BRIEF
What is needed here is an exact repetition of the records below, beginning at the line that has "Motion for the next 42" and stopping after the line that has "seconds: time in".

Stored records:
= = = = = = =
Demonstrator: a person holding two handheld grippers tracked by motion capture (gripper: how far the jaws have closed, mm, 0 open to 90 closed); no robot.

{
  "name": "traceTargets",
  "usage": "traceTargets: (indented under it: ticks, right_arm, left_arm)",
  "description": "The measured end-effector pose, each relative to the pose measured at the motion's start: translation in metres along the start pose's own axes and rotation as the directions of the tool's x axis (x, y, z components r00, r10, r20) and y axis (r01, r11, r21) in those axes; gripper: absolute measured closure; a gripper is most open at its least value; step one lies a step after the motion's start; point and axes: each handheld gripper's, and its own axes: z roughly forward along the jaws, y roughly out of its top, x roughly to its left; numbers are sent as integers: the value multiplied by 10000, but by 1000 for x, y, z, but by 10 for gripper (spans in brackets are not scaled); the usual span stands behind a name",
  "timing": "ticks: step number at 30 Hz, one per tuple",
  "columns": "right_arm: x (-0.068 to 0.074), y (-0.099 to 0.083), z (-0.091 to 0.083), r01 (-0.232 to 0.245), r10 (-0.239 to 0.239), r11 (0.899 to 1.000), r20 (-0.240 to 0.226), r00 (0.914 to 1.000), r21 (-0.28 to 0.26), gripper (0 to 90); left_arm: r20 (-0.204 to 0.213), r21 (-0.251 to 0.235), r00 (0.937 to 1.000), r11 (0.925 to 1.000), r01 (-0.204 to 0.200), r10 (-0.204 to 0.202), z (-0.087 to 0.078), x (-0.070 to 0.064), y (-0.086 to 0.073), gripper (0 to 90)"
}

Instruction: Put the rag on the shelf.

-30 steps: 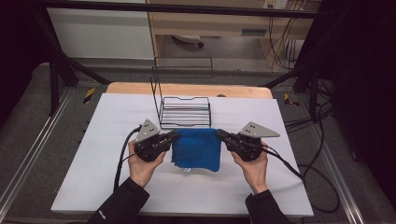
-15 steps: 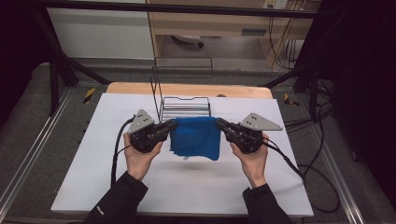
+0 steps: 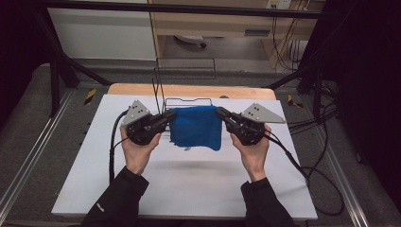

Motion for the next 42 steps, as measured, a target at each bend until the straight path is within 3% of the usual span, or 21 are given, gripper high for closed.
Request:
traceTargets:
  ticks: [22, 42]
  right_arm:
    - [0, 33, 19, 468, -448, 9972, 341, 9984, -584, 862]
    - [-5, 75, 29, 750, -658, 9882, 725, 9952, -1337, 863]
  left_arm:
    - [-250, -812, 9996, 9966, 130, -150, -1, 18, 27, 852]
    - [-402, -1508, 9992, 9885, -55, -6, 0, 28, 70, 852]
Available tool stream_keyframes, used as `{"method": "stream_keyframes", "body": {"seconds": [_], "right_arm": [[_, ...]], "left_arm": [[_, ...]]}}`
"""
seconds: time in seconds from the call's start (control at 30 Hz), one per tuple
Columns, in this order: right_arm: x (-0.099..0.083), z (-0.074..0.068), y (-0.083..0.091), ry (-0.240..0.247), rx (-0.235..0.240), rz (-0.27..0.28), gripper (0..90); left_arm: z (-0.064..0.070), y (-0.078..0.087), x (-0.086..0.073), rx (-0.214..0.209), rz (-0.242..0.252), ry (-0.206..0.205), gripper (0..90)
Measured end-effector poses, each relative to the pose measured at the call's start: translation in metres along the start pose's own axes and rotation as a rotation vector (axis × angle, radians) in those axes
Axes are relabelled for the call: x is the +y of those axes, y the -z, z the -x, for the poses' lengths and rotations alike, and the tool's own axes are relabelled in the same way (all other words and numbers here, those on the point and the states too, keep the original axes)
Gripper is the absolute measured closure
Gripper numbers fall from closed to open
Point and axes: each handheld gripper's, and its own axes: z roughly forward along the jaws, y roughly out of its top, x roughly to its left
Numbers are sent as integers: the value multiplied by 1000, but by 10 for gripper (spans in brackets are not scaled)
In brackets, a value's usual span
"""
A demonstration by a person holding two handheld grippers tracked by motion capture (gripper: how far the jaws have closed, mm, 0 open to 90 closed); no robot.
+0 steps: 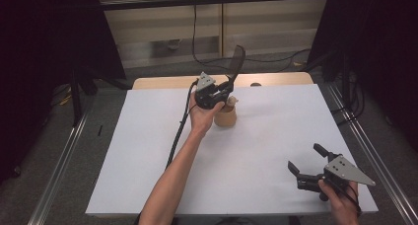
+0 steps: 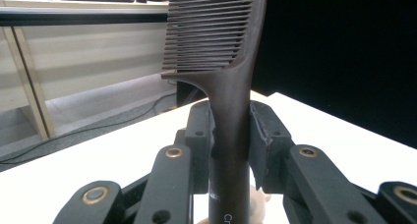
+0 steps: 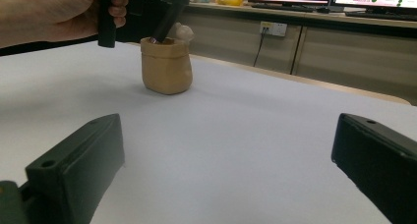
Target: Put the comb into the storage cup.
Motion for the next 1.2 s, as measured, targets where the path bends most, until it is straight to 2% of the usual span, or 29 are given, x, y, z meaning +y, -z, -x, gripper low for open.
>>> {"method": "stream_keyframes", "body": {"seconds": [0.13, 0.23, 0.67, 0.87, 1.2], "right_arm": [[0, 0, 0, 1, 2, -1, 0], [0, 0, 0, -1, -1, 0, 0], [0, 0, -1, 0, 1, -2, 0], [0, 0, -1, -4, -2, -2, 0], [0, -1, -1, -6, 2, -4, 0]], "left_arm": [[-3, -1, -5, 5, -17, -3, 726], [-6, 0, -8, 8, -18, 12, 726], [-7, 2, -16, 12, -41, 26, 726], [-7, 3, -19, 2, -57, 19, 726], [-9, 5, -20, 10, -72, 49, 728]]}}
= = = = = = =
TASK OUTPUT
Motion for the next 42 steps, as measured, a target at each bend until the straight path is within 3% of the usual span, or 21 are given, gripper high for closed.
Request:
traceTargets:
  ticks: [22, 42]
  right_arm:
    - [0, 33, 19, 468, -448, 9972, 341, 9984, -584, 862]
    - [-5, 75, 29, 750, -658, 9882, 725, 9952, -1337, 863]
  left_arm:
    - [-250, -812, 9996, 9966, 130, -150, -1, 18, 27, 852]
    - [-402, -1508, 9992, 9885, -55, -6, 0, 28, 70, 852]
Available tool stream_keyframes, used as `{"method": "stream_keyframes", "body": {"seconds": [_], "right_arm": [[_, ...]], "left_arm": [[_, ...]]}}`
"""
seconds: time in seconds from the call's start (control at 30 Hz), one per tuple

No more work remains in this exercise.